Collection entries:
───

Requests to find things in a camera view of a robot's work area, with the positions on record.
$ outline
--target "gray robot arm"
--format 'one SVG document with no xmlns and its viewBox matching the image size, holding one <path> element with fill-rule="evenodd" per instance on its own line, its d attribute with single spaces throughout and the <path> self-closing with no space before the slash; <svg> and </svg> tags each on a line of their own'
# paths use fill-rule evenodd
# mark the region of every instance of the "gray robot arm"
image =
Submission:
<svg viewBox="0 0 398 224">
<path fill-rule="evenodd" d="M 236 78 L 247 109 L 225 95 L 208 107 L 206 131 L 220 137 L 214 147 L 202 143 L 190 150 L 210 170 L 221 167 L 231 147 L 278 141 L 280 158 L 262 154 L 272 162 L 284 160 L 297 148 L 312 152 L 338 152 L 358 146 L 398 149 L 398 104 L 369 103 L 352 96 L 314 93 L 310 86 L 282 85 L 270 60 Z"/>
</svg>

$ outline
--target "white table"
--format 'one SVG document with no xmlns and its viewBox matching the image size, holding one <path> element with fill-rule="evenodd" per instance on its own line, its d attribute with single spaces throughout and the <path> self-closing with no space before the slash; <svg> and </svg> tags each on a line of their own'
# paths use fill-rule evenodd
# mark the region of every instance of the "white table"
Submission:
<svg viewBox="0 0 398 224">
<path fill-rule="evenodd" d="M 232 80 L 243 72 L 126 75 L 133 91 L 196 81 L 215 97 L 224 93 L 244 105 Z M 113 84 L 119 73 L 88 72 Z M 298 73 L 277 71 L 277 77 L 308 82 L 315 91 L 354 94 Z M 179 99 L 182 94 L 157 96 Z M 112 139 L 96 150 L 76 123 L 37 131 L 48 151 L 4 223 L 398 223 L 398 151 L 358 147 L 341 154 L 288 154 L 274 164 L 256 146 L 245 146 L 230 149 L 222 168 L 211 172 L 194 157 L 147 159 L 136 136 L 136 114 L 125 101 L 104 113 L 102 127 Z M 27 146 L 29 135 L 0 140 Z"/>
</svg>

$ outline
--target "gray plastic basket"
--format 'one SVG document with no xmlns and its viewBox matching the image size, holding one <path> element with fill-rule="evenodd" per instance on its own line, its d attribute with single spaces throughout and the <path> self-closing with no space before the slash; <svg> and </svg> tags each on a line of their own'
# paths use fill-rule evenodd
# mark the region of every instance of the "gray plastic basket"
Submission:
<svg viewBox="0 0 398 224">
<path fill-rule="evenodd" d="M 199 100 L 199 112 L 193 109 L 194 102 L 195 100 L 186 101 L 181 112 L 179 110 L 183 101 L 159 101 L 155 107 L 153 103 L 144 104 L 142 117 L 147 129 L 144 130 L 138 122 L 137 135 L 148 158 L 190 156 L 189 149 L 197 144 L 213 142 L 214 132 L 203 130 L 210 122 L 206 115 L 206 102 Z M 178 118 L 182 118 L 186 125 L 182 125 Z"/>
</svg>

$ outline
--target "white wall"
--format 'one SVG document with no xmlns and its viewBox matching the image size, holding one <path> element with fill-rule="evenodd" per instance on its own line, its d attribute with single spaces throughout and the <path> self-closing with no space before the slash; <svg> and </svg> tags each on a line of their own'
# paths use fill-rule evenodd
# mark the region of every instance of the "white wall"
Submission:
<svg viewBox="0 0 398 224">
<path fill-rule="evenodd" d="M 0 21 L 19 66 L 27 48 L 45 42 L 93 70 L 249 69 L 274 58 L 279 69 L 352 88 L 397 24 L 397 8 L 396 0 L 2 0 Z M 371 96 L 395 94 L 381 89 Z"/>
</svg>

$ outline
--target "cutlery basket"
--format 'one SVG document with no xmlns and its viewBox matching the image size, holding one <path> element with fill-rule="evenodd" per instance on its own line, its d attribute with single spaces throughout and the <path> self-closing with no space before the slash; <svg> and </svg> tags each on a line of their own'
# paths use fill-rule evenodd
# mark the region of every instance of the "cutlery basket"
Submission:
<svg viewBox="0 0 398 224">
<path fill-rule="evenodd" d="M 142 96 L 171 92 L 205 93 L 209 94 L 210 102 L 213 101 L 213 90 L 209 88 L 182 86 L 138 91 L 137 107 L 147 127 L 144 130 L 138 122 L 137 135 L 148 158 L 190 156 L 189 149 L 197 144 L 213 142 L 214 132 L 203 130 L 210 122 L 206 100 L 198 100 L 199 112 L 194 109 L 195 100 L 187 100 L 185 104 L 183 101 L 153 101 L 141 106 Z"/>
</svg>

───

> [What is required]: Where the word "white" shows up in a line of the entries above, copy that line.

> [Answer space]:
--target "white table"
# mark the region of every instance of the "white table"
--target "white wall"
# mark the region of every instance of the "white wall"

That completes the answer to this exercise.